Symposium: The Ecology of Exercise: Mechanisms Underlying Individual Variation in Movement Behavior, Activity or Performance

How hard do free-living animals work? What determines how hard individuals will work on specific activities? Is “exercise” a useful paradigm to apply to animal movement? Can animals work too hard, such that they pay costs of high levels of activity? Until recently, much work on “exercise” has been based in the laboratory (e.g. wheel- or treadmill-running in mammals and reptiles, birds flying in wind tunnels) and has been divorced from ecological context. To what extent do these systems provide good models for understanding activity in free-living animals (during routine behaviour such as foraging) and in particular do they help us understand the physiology of exercise in free-living animals. In this symposium we will define movement and exercise broadly as any behaviour that elevates the level of intensity of activity, in response to an ecological demand for increased performance. This can include situations which are widely assumed to be “demanding” such as long-distance migration or foraging behaviour associated with parental care. However, we will also consider other activities like escaping predators (or mates), pursuing prey and engaging in energetic mating displays.

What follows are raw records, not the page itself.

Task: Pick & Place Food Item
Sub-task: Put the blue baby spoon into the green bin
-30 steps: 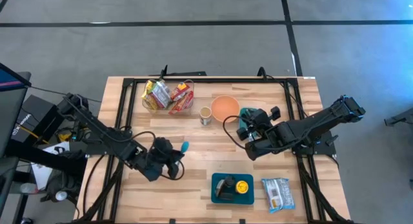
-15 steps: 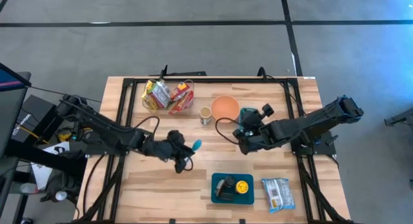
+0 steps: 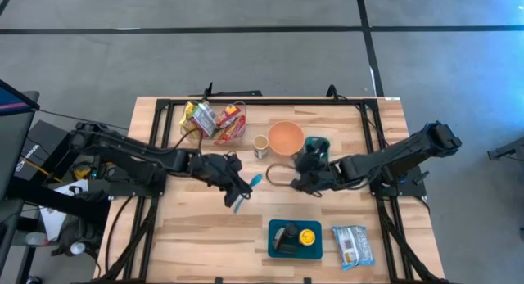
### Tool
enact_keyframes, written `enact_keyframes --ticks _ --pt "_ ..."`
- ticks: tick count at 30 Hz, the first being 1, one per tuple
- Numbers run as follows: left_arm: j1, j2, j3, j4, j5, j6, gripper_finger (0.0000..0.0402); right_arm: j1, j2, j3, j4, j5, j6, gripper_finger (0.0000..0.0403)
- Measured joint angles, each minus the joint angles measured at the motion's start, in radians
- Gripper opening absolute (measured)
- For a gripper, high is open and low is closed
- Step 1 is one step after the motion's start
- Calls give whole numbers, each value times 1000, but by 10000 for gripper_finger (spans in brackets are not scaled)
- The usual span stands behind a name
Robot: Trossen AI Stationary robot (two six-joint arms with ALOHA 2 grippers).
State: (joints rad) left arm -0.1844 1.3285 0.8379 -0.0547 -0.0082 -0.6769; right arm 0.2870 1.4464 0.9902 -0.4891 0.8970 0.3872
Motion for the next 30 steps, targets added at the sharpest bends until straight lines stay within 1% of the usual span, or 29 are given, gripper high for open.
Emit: enact_keyframes --ticks 4,7,9,13,16,22,26,30 --pt "34 0 0 5 105 -10 31 0 0 -42 241 -227 -281 55" --pt "52 0 0 4 193 -44 39 1 0 -49 326 -363 -387 55" --pt "58 0 0 4 250 -69 43 7 0 -49 366 -405 -424 55" --pt "59 0 0 3 304 -114 36 29 0 -49 412 -427 -463 55" --pt "59 0 0 3 312 -140 33 54 0 -49 459 -428 -500 55" --pt "59 0 0 2 323 -167 42 80 0 -49 543 -431 -583 58" --pt "59 0 0 2 330 -170 34 73 0 -49 572 -430 -619 77" --pt "58 0 0 2 351 -177 37 63 19 -50 608 -427 -670 113"
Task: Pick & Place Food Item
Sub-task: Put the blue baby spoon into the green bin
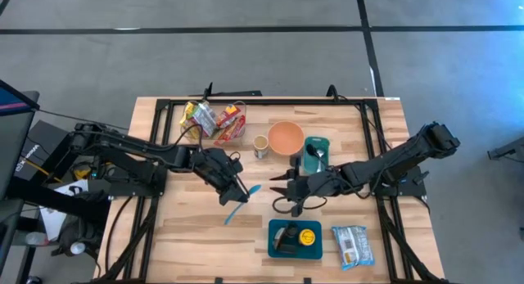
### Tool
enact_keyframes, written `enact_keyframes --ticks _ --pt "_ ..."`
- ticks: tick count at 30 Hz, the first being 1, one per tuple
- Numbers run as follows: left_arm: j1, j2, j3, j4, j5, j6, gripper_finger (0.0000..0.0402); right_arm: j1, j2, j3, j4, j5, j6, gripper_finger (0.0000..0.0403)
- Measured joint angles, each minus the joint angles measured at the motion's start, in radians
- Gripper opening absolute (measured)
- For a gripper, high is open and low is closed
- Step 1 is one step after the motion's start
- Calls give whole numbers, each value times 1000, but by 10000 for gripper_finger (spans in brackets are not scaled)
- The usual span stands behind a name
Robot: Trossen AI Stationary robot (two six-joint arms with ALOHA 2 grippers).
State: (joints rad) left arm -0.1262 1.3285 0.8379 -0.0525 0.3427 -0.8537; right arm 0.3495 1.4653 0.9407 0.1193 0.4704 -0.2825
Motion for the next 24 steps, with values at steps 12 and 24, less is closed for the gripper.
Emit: enact_keyframes --ticks 12,24 --pt "-4 0 0 -9 5 -1 39 2 108 47 119 1 -88 164" --pt "-4 0 0 -16 4 -4 40 -4 193 146 38 1 -114 153"
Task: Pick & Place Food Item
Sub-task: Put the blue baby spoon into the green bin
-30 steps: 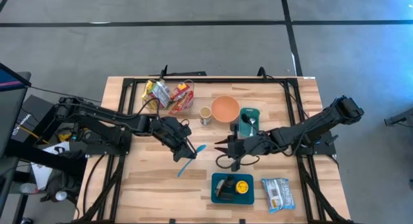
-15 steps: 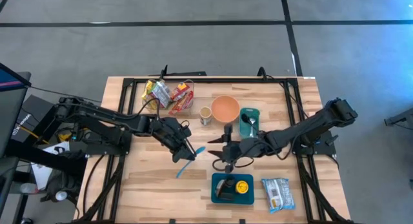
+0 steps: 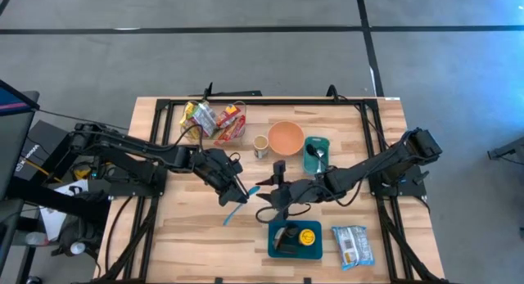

This symposium is especially timely given the rapid pace of recent technological advances (geolocators, GPS, accelerometers) which are giving biologists an unprecedented ability to track the behaviour of free-living animals 24/7. This will allow researchers to directly address questions of individual variation, mechanisms, and fitness consequences of variation in movement. To date much of this work has been behavioural in nature: describing individual variation in movement patterns, and relating this to outcomes such as evading a predator. Much less work has addressed the physiological mechanisms underlying individual variation in performance, although this topic is the subject of quite heated, but largely theoretical debate. By highlighting “mechanisms” in this SICB symposium we hope to foster collaborations whereby physiologists and endocrinologists can work with ecologists, to fully exploit the potential of new bio-tracking and bio-logging technology

The speakers in this symposium will cover a wide range of animal taxa, different types of activity, behaviour or performance, and both laboratory- and field-based studies. However, we will encourage all speakers to address four central questions:

  1. How hard do free-living animals work during movement associated with any behaviour that elevates the level of intensity of activity, in response to an ecological (or evolutionary) demand for higher performance?
  2. Can paradigms of “exercise” and “training” be applied to free-living animals and are these useful concepts to apply to animal movement?
  3. Can animals work too hard during “routine” activities (e.g. rearing offspring, catching prey), such that they pay costs of high levels of activity?
  4. To what extent do laboratory-based studies of activity and exercise (e.g. wheel- or treadmill-running in mammals and reptiles, birds flying in wind tunnels) provide good models for understanding activity in free-living animals?

Common themes which we will ask all speakers to consider are, a) individual variation in the level of behaviour or performance, in response to challenging ecological scenarios b) physiological mechanisms underlying this individual variation, and c) fitness consequences of this individual variation.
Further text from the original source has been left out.